Chaque année, des dizaines d’établissements scolaires de Nouvelle-Calédonie se mobilisent pour collecter un maximum de piles usagées dans le cadre de la Chasse aux Piles, concours organisé par TRECODEC. Marion Laigret, gestionnaire des filière « piles » et « DEEE » au sein de l’éco-organisme depuis 2015, revient sur le fonctionnement du concours, les résultats de l’édition 2025 et les ambitions affichées pour 2026.
Marion, peux-tu nous présenter le concours de collecte de piles et nous expliquer comment il fonctionne dans les établissements scolaires ?
Le principe est simple : collecter un maximum de piles usagées via les établissements scolaires, tout en sensibilisant les plus jeunes aux bons gestes de tri. Le concours existe depuis plus de quinze ans maintenant. Les établissements qui souhaitent participer s’inscrivent directement sur notre site internet et cette inscription est ouverte à l’ensemble des écoles de toute la Nouvelle-Calédonie, sur les trois provinces.
Une fois inscrits, nous mettons à leur disposition des bacs de collecte. Le concours démarre en mars et se termine en septembre. Pendant toute cette période, nous encourageons les établissements à mener des actions de sensibilisation en interne pour booster les dépôts. En fin de concours, les bacs sont collectés puis pesés, ce qui permet d’établir un classement. Cinq établissements sont récompensés selon un ratio calculé en fonction du poids collecté par élève, pour ne pas pénaliser les plus petites structures. Les gagnants reçoivent une dotation financière destinée à soutenir leurs projets pédagogiques.

Quels enseignements tirez-vous de l’édition 2025, et qu’est-ce que ces résultats vous disent de l’engagement des élèves et des équipes éducatives ?
En 2025, nous avons eu 50 établissements inscrits au concours et, grâce à leur mobilisation, nous avons réussi à collecter 3 350 kilos de piles usagées. C’est un résultat dont on peut être fiers collectivement mais qu’on ne considère pas comme un plafond. Ce score montre surtout que la marge de progression est réelle et que l’engagement des élèves et des familles peut encore faire bouger les curseurs.
Ce qui est remarquable, c’est la dynamique que ce concours enclenche au-delà des murs de l’école. Les élèves ramènent le message à la maison, les familles fouillent dans leurs tiroirs, les voisins s’y mettent aussi. C’est exactement l’effet de levier qu’on recherche : partir du geste simple pour créer une prise de conscience plus large.

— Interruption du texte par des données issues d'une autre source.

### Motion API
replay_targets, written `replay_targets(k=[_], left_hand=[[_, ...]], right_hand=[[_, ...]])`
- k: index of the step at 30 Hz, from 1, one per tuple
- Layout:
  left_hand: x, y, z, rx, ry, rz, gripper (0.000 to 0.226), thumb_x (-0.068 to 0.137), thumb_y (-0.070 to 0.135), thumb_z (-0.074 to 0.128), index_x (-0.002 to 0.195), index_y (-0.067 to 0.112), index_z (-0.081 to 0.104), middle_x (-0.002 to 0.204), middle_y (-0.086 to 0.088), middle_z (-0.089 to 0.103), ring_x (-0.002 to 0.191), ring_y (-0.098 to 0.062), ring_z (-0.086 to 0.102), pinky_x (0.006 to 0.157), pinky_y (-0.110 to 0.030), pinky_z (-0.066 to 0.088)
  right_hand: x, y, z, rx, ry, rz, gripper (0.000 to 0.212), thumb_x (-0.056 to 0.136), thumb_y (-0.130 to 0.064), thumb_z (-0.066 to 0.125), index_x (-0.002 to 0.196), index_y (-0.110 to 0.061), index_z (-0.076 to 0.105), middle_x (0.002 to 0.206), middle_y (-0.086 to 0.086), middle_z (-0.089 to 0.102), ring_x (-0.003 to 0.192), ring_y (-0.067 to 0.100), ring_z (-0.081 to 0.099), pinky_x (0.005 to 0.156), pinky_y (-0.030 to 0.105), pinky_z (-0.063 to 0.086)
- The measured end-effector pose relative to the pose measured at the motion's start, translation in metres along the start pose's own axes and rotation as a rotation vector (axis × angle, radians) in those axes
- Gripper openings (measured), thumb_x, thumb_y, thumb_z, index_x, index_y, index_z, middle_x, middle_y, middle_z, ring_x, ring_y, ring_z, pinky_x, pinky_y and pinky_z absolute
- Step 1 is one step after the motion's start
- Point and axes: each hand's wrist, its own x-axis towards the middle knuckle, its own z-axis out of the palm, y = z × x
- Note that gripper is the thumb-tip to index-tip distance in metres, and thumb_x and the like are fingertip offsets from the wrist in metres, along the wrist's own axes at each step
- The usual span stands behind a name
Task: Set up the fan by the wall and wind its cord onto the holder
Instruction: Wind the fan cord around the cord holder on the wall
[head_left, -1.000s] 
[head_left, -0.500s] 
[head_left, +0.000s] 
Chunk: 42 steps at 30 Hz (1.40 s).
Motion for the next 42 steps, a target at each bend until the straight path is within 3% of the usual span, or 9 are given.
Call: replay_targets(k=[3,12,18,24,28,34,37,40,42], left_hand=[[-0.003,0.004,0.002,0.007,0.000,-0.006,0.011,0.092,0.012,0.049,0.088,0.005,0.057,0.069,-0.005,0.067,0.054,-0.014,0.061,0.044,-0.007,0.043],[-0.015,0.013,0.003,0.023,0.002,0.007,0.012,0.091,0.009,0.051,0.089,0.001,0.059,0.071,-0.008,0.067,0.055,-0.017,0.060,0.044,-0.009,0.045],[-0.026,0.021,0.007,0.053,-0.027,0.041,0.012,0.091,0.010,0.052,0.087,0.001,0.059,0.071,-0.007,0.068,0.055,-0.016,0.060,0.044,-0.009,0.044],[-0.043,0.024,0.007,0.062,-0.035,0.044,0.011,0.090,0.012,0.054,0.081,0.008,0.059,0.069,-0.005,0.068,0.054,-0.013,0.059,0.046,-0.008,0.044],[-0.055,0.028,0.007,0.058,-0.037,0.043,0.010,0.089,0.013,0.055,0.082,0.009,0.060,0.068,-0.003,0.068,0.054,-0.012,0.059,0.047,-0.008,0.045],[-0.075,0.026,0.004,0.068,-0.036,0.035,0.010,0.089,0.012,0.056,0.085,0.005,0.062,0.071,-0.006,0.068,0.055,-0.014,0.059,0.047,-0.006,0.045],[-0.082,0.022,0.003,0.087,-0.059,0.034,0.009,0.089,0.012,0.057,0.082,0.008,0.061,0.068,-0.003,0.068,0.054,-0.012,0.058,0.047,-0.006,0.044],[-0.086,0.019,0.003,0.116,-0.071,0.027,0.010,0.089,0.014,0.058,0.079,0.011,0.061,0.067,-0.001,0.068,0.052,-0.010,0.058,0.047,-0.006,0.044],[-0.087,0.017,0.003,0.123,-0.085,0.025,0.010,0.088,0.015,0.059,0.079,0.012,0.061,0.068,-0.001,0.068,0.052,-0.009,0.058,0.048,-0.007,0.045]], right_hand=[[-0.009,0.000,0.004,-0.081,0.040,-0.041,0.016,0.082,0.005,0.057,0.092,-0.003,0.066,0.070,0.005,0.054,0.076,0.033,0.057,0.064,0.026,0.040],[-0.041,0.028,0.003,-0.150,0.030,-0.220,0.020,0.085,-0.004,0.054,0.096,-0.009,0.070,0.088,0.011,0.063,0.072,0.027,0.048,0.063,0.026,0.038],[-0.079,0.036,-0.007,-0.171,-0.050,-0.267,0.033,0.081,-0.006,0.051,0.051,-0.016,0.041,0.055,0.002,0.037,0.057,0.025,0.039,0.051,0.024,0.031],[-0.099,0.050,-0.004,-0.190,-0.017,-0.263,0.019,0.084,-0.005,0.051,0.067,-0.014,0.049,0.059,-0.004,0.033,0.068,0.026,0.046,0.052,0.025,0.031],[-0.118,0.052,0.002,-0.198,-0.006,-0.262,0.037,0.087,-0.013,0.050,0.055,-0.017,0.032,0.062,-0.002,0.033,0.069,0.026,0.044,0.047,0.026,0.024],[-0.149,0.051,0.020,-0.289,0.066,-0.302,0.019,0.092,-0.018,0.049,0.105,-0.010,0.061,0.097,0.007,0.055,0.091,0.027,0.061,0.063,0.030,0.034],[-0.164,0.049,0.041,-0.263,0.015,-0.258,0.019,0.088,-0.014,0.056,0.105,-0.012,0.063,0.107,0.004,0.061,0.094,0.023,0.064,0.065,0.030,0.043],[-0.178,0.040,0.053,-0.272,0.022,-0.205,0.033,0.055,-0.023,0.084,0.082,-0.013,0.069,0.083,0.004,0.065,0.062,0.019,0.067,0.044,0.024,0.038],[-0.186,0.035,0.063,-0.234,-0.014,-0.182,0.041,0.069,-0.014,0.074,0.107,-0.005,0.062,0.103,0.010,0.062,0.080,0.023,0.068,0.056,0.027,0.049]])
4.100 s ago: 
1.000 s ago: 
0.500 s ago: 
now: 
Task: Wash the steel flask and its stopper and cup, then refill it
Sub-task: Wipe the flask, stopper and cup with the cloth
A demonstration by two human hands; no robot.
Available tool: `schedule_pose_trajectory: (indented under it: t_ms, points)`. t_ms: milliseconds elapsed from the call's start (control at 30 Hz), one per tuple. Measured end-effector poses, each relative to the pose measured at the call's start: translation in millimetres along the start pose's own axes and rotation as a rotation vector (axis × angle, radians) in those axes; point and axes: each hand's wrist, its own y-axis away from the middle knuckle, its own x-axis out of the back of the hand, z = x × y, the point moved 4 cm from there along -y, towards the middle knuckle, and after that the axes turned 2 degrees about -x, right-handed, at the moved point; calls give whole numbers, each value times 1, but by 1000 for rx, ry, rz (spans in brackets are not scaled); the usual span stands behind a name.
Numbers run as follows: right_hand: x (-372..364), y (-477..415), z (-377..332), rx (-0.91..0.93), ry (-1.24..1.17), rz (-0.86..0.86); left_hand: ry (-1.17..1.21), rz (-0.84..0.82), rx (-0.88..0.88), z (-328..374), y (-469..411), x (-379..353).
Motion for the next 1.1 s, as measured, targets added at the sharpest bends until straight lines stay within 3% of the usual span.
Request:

Quels sont vos objectifs pour 2026 et qu’est-ce qui pourrait permettre d’aller encore plus loin dans la mobilisation des établissements ?
Pour 2026, l’objectif est clair : atteindre les 4 tonnes de piles collectées, voire les 5 tonnes si la mobilisation est au rendez-vous. C’est ambitieux mais tout à fait atteignable si davantage d’établissements franchissent le pas de l’inscription.
Le message que je voudrais adresser aux directeurs et aux enseignants qui hésitent encore, c’est que ce concours est vraiment accessible. Il ne demande pas une organisation complexe. Une communication auprès des familles, des bacs mis à disposition et la collecte se met en route naturellement. Au-delà de l’aspect compétitif, c’est avant tout un formidable outil pédagogique pour ancrer les bons réflexes dès le plus jeune âge, ce qui, à l’échelle du territoire, a un impact environnemental direct et concret.